• Exercise instructions:
Pick out the lines below that contain the string "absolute" and copy them all.

======== Listed records ========

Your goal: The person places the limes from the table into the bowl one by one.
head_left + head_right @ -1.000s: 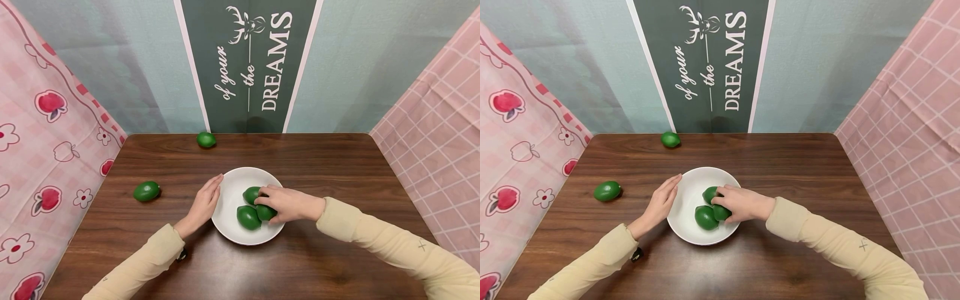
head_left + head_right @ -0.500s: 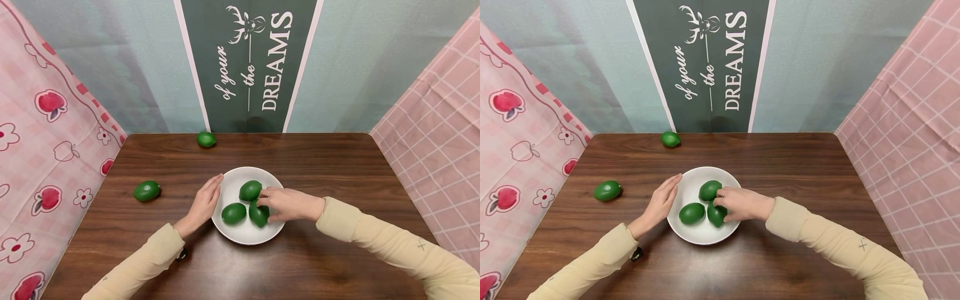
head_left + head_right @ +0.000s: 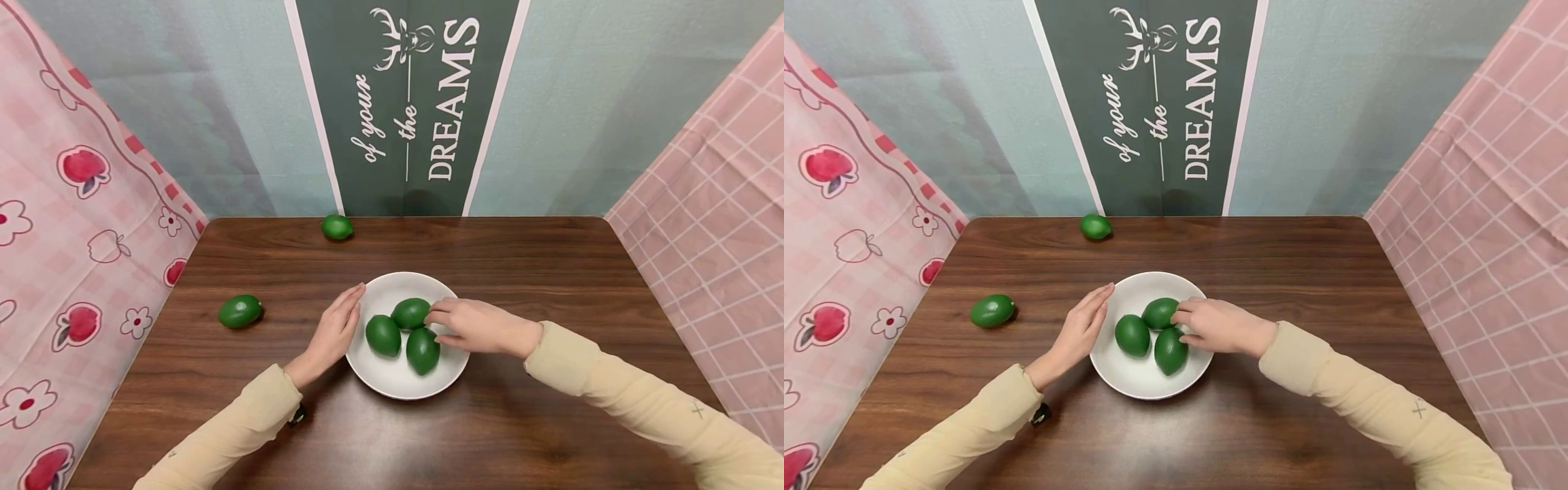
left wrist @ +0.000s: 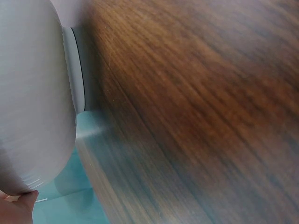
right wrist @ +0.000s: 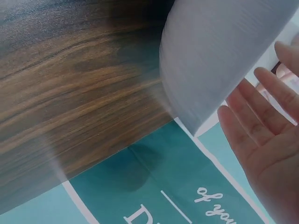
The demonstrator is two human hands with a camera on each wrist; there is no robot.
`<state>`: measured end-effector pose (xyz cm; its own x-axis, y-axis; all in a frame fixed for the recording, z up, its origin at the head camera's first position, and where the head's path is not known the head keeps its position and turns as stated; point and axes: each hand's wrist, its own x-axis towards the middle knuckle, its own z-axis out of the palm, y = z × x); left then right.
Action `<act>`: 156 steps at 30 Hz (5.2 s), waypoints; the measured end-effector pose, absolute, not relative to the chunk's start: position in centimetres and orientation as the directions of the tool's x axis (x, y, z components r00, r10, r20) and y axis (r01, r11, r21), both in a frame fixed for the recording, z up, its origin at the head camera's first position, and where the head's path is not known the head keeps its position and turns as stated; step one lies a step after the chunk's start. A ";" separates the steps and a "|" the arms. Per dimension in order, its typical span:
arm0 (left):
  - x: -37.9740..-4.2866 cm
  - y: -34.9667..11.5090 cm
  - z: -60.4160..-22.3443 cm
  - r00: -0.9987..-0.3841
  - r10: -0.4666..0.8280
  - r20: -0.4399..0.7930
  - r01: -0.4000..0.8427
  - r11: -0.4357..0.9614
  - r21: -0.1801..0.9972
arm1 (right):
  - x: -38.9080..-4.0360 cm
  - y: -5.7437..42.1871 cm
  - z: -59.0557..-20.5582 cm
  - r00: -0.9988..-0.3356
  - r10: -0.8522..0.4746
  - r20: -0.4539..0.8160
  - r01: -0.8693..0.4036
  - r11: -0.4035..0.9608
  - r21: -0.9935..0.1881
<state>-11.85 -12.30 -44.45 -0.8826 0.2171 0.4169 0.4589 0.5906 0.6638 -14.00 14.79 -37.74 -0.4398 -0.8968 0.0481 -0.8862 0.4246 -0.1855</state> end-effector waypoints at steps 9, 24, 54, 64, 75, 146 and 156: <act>-11.8 -12.3 -44.4 -0.888 0.216 0.405 0.449 0.593 0.668 | -14.2 15.4 -38.1 -0.484 -0.865 0.134 -0.867 0.454 -0.205; -11.8 -12.3 -44.3 -0.891 0.213 0.402 0.444 0.595 0.670 | -14.4 15.8 -39.4 -0.617 -0.741 0.266 -0.784 0.552 -0.283; -11.9 -12.2 -44.4 -0.892 0.208 0.402 0.442 0.589 0.676 | -14.8 15.9 -42.9 -0.806 -0.435 0.401 -0.592 0.593 -0.546; -11.8 -12.3 -44.5 -0.893 0.207 0.399 0.440 0.584 0.682 | -14.4 15.7 -43.4 -0.860 -0.375 0.347 -0.510 0.597 -0.619; -11.9 -12.3 -44.5 -0.894 0.206 0.399 0.439 0.585 0.681 | -14.4 15.6 -44.0 -0.886 -0.311 0.344 -0.464 0.579 -0.671; -13.6 -18.9 -42.2 -0.862 0.491 0.124 0.506 0.821 0.264 | -14.2 15.3 -44.2 -0.900 -0.254 0.353 -0.435 0.553 -0.711; -13.6 -19.8 -41.7 -0.872 0.481 0.093 0.490 0.852 0.186 | -14.1 15.4 -44.1 -0.905 -0.254 0.340 -0.425 0.555 -0.715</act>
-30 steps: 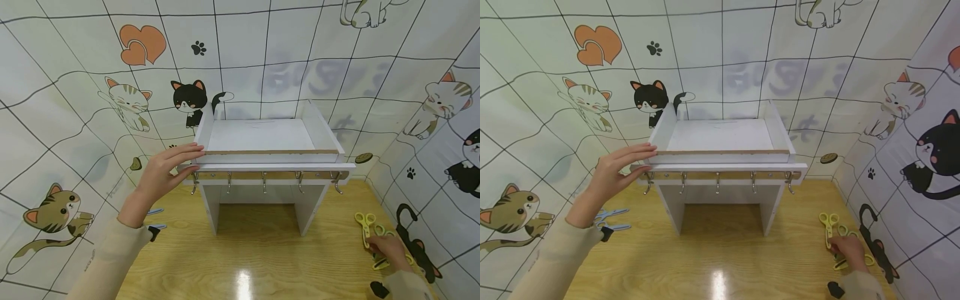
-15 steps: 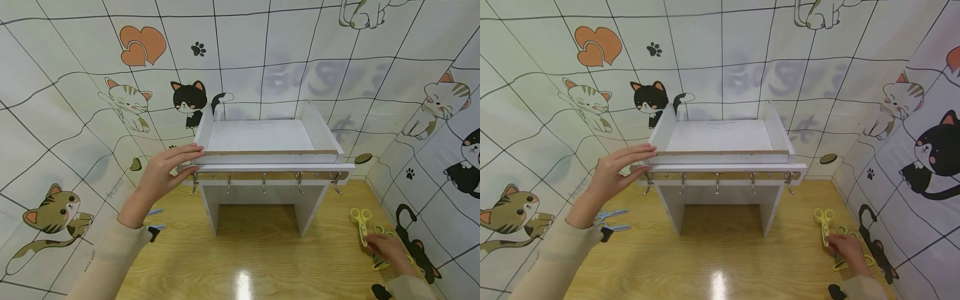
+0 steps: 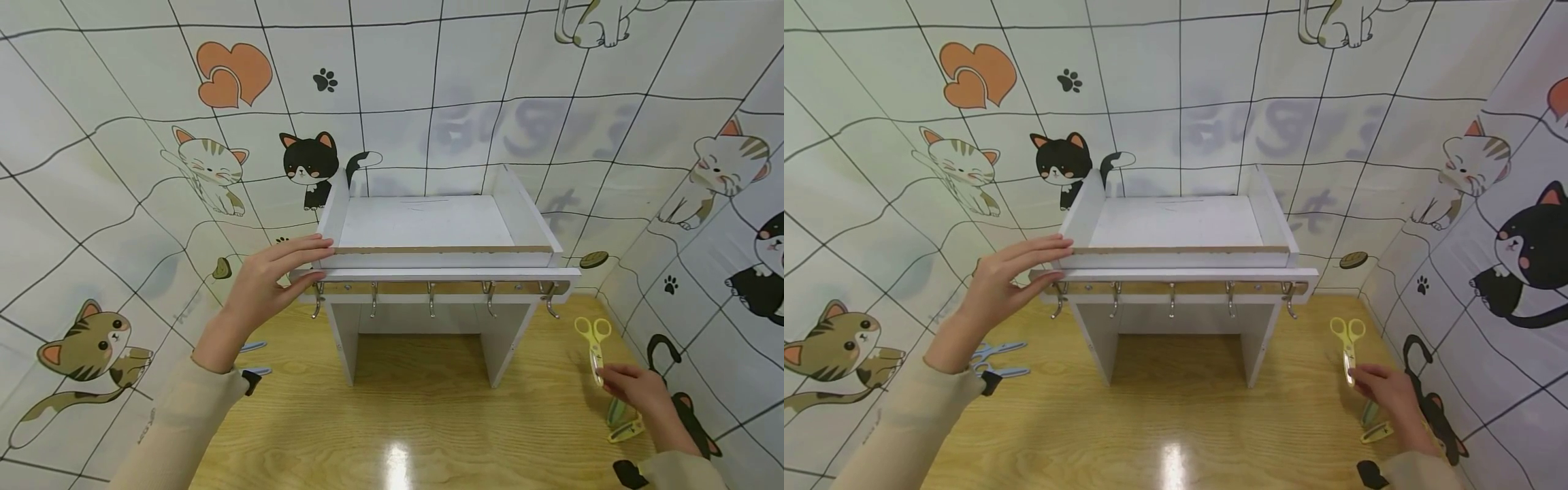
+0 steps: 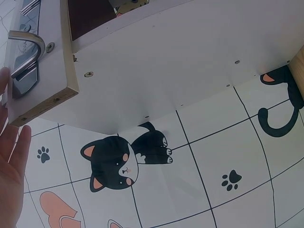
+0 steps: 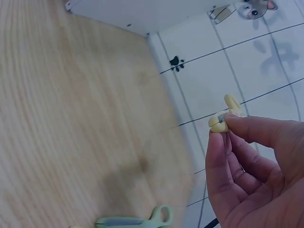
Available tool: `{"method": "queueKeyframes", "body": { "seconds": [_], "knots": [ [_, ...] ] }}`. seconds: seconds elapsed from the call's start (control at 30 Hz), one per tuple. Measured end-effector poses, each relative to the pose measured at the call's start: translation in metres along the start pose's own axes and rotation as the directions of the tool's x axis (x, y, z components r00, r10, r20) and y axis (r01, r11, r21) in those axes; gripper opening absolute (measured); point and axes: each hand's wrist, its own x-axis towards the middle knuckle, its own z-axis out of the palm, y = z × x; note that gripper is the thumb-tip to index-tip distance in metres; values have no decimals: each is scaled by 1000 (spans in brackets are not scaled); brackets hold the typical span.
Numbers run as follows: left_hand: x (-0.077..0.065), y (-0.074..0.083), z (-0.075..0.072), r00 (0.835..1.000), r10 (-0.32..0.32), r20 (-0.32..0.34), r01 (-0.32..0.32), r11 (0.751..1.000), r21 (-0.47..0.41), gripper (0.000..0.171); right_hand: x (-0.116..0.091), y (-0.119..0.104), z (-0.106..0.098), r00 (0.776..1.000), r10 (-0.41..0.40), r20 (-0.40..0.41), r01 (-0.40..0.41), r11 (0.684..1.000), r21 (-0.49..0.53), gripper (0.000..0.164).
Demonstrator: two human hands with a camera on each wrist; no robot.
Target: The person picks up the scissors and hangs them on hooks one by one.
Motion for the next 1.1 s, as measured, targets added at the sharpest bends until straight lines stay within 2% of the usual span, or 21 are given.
{"method": "queueKeyframes", "body": {
  "seconds": [0.1,0.27,0.37,0.5,0.63,0.77,0.93,1.1],
  "knots": [
    [0,0,0,1000,2,-5,-2,1000,-5,53,-5,-10,0,999,-33,5,33,999,-21,39],
    [-1,-1,-1,1000,12,-1,-12,1000,3,52,-16,-27,2,995,-96,1,96,994,-60,29],
    [0,-1,-1,1000,12,9,-12,1000,10,50,-22,-37,2,993,-118,-5,117,988,-101,34],
    [0,-1,-1,1000,2,12,-3,1000,5,50,-28,-49,3,990,-139,-28,136,985,-110,28],
    [0,-2,0,1000,5,6,-5,1000,4,50,-35,-60,4,981,-193,-35,193,981,-10,4],
    [0,-1,0,1000,8,2,-8,1000,5,51,-44,-71,6,967,-253,-39,254,967,24,13],
    [0,0,0,1000,3,-4,-3,1000,-1,52,-52,-85,7,961,-272,-53,275,958,81,17],
    [0,1,0,1000,0,-3,0,1000,-1,51,-62,-98,9,939,-333,-82,337,940,50,16]
  ]
}}
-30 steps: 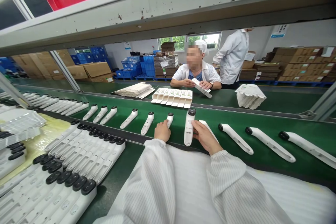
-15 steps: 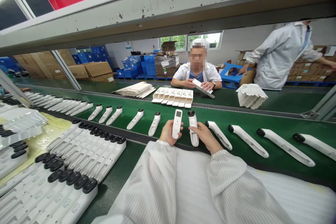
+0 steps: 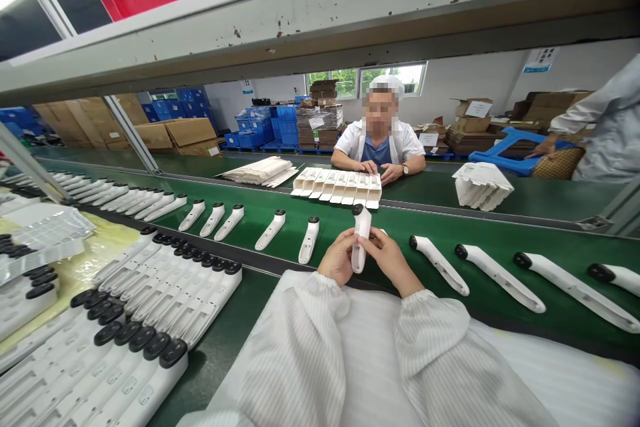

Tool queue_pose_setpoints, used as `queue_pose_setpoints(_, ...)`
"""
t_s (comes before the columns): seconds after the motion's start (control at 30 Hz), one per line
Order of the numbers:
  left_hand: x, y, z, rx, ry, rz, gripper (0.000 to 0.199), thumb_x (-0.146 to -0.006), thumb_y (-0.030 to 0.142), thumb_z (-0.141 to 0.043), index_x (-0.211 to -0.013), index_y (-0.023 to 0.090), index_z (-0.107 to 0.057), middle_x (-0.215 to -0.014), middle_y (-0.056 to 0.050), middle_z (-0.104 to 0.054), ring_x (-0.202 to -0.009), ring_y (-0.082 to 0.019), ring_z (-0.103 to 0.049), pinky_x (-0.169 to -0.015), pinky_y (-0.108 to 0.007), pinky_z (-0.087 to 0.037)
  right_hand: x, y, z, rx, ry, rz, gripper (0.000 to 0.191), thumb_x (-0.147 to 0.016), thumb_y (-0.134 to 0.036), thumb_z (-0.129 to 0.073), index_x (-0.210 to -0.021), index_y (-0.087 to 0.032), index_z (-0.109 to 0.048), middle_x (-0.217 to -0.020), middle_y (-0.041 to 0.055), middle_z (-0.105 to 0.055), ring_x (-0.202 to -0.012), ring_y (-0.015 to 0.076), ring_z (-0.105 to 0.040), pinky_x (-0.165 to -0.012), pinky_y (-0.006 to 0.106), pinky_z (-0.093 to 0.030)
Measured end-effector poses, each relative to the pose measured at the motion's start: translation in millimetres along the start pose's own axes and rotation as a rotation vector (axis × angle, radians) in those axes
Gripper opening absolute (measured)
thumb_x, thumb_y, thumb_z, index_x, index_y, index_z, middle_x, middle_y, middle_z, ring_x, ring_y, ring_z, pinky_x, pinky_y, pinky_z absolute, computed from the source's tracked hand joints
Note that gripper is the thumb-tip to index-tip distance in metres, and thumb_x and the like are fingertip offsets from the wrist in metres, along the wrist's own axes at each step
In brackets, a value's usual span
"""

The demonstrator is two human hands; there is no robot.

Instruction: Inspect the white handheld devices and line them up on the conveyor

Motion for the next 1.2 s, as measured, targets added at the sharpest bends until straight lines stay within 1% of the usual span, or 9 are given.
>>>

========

• Answer space:
Action `<act>`: 156 steps at 30 Hz (5.2 s), waypoints; the measured end-effector pose, absolute, not relative to the chunk's start: position in centimetres and orientation as the directions of the tool's x axis (x, y, z components r00, r10, r20) and y axis (r01, r11, r21), both in a frame fixed for the recording, z up, its origin at the head camera's first position, and where the head's path is not known the head keeps its position and turns as stated; step one lies a step after the chunk's start. A ";" separates the steps and a "|" the arms. Per dimension in order, its typical span:
Available tool: `{"method": "queueKeyframes", "body": { "seconds": [_], "knots": [ [_, ...] ] }}`. seconds: seconds elapsed from the call's start (control at 30 Hz), one per tuple. Measured end-effector poses, each relative to the pose measured at the call's start: translation in metres along the start pose's own axes and rotation as the directions of the tool's x axis (x, y, z components r00, r10, r20) and y axis (r01, r11, r21) in those axes; gripper opening absolute (measured); point and axes: each hand's wrist, its own x-axis towards the middle knuckle, its own z-axis out of the palm, y = z × x; note that gripper is the thumb-tip to index-tip distance in metres; values have no decimals: each is scaled by 1000 (spans in brackets are not scaled); brackets hold the typical span.
Gripper opening absolute (measured)
thumb_x, thumb_y, thumb_z, index_x, index_y, index_z, middle_x, middle_y, middle_z, ring_x, ring_y, ring_z, pinky_x, pinky_y, pinky_z absolute, computed from the source's tracked hand joints

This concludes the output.